With its Diamond Circle and Arctic Coast Way, the northern region is full of spectacular sights. One such sight is Goðafoss – ‘Fall of the Gods’ – the waterfall which is said to have got its name because of a Viking leader called Þorgeir Ljósvetningagoði, who threw his pagan statues into the waterfall upon deciding to make Christianity the official religion of Iceland. Again, whilst I had been lucky enough to visit Goðafoss a number of times during the summer, the waterfall in November looked absolutely stunning against the snow and the colour of the water had been enhanced to a beautiful turquoise blue.
Not far from Goðafoss are the Mývatn Nature Baths – the ‘Blue Lagoon of the north’ as it is sometimes referred to – a set of milky blue geothermally heated pools packed full of minerals, sourced from a nearby borehole. This is a perfect stop to warm up and relax if you’re travelling the Myvatn region during the winter months and is much less crowded than the popular Blue Lagoon in Grindavik. When I visited, there were only four other people in the baths!
From the Nature Baths, take a five-minute drive over the hill to Hverir to discover more of the otherworldly Myvatn region. Bubbling mud pools, steaming rock formations and a vibrant blue lake all make for an extremely unique place that is absolutely thriving with activity. And about a 20-minute drive from this area you will also find the dramatic lava formations that comprise Dimmuborgir and the wonderous Grotagja hot spring cave, which were both used as backdrops for some of the most iconic Game of Thrones scenes.
Drive a little further still and you come to the lovely little town of Husavik. Having become somewhat famous recently thanks to Will Ferrell’s 2020 Netflix film: Eurovision Song Contest: The Story of Fire Saga, this small fishing town is known as Whale Capital of Iceland and is also the place where the first house was built in Iceland by Swedish viking Garðar Svavarsson. I also can’t recommend enough taking a rejuvenating dip in the Geosea Thermal Baths if you’re visiting.
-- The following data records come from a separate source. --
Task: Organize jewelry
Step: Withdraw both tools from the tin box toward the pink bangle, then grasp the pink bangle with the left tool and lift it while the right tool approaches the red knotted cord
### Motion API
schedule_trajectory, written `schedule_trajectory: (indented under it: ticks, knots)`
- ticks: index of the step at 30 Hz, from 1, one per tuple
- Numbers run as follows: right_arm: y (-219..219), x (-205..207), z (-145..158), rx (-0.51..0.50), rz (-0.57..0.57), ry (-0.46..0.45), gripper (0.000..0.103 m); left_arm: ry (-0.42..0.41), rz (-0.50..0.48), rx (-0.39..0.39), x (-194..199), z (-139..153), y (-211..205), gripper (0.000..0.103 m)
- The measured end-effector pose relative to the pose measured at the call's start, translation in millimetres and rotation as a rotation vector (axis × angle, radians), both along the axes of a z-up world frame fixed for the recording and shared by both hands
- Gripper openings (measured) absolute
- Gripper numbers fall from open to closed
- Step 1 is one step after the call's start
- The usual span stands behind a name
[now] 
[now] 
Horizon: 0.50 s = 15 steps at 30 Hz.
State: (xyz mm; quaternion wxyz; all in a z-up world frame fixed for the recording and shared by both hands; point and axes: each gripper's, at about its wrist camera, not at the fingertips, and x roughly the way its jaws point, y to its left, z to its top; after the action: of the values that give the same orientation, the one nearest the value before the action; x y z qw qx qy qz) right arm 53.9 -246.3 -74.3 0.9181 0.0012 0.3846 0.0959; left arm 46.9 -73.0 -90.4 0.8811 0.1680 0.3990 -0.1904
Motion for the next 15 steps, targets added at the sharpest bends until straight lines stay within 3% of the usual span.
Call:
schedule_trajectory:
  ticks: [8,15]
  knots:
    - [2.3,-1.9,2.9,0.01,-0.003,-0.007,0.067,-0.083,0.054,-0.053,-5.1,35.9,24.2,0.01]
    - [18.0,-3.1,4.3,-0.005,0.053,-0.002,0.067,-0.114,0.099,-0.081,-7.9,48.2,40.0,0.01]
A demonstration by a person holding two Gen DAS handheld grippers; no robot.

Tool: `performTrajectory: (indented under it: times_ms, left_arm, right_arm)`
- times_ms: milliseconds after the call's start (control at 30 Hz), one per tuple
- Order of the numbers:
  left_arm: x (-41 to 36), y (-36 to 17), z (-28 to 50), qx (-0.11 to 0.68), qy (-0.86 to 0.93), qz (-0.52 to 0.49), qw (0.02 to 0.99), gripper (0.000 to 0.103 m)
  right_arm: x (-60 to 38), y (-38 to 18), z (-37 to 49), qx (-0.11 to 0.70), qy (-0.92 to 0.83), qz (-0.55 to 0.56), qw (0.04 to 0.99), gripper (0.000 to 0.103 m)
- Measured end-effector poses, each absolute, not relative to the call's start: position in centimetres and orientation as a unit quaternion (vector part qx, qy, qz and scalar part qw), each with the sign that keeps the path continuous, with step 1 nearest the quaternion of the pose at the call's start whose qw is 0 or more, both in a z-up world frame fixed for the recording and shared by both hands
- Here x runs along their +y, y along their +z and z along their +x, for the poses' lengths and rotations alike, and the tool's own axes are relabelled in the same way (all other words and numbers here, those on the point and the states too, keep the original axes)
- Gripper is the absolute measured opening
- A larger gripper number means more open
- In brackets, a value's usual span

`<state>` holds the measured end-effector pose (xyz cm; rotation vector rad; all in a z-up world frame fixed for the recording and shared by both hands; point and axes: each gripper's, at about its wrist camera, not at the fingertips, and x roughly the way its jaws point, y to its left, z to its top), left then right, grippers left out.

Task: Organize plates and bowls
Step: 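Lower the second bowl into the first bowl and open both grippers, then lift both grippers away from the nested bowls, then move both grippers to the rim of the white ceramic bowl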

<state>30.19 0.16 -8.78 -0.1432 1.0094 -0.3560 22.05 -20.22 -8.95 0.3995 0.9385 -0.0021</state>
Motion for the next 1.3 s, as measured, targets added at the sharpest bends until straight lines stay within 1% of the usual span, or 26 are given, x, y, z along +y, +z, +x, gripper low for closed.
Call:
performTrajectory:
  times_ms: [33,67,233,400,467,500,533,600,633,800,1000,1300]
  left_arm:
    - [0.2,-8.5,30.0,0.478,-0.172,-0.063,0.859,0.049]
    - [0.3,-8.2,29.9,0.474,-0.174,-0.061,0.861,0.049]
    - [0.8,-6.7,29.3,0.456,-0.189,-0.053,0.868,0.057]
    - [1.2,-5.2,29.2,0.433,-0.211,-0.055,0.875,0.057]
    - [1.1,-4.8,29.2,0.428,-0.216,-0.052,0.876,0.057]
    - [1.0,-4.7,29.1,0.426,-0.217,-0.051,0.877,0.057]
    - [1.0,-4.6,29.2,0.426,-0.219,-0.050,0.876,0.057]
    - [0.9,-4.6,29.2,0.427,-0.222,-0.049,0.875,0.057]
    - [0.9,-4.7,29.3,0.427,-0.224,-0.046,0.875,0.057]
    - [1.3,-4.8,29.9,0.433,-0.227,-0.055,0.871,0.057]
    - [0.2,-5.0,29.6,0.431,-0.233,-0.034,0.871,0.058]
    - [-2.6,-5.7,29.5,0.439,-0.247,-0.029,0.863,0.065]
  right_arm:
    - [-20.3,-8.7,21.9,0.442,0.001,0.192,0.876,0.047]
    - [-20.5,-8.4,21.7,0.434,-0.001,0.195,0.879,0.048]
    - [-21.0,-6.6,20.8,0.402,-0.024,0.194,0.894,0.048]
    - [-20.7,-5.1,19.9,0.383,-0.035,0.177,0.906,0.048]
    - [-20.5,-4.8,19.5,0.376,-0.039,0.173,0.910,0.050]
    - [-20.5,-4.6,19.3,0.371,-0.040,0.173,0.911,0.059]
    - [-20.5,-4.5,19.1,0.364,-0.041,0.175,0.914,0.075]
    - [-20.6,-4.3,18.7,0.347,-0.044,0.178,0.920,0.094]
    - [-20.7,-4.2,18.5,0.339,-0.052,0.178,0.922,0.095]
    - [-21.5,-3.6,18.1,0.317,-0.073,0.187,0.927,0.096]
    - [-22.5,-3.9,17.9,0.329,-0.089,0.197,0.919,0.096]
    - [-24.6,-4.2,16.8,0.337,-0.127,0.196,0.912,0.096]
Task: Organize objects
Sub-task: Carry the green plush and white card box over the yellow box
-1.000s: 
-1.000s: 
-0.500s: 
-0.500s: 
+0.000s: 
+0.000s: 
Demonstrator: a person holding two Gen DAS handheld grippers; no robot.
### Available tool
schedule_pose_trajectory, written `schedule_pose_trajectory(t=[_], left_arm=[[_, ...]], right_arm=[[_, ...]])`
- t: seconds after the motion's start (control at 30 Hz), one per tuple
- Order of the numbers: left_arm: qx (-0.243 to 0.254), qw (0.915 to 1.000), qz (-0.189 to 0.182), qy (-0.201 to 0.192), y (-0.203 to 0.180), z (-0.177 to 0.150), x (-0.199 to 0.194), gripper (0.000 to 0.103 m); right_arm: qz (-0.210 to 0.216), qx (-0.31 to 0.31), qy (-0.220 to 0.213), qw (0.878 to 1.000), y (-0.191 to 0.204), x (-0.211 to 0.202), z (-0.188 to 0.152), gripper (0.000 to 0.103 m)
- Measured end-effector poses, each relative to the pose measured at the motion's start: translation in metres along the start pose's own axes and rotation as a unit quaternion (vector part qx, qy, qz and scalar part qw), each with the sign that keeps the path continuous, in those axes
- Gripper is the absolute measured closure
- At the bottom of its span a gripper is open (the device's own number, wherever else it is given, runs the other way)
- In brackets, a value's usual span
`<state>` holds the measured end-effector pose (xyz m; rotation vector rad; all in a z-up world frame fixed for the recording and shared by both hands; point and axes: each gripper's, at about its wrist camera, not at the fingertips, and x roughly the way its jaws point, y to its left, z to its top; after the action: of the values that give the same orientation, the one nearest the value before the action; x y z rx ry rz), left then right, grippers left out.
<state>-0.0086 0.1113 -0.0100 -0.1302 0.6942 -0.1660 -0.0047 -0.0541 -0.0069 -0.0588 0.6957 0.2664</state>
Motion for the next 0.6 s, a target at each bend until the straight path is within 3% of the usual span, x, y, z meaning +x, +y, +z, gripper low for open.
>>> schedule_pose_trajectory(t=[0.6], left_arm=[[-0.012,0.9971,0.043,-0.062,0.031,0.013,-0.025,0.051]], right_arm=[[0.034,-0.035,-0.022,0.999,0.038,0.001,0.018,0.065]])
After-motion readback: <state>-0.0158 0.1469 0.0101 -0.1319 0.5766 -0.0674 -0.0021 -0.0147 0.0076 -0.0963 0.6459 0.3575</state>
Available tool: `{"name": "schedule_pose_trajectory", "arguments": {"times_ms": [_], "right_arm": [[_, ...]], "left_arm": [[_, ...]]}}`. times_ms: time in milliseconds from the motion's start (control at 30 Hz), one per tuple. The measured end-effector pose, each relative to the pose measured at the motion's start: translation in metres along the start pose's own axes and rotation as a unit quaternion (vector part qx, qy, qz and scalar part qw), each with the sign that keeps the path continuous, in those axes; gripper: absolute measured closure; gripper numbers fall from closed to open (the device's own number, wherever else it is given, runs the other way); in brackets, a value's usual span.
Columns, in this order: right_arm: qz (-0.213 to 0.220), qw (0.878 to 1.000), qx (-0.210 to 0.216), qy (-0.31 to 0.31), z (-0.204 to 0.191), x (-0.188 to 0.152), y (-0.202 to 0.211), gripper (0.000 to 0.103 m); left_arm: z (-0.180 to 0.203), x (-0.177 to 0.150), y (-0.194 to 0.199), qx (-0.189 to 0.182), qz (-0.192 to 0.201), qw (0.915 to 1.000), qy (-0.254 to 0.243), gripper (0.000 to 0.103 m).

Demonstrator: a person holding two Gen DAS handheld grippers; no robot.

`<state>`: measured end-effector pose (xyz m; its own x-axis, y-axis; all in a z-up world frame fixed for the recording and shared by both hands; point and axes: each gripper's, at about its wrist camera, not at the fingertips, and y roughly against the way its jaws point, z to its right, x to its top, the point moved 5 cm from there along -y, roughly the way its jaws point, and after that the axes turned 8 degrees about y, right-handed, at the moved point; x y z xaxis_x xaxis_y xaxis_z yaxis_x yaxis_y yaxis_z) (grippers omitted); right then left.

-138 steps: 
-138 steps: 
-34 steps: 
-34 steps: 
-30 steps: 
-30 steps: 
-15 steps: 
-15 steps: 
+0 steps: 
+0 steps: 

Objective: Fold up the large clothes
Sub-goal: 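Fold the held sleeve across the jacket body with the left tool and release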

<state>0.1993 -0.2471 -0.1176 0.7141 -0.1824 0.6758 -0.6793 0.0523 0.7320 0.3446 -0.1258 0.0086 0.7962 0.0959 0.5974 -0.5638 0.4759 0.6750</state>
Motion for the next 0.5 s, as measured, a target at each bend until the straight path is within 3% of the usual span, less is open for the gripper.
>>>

Situated on a cliff’s edge and next to a lighthouse, here you can relax in these warm blissful waters with a drink in hand and look out over Skjalfandi bay to spot whales! What more could you ask for?
So, whilst Iceland is a popular summer destination, journeying to the north confirmed that the country also makes for a spectacular trip during the winter months too - despite the lack of daylight and harsh weather conditions! Just make sure you have snow tyres if travelling by car and always check the road conditions beforehand.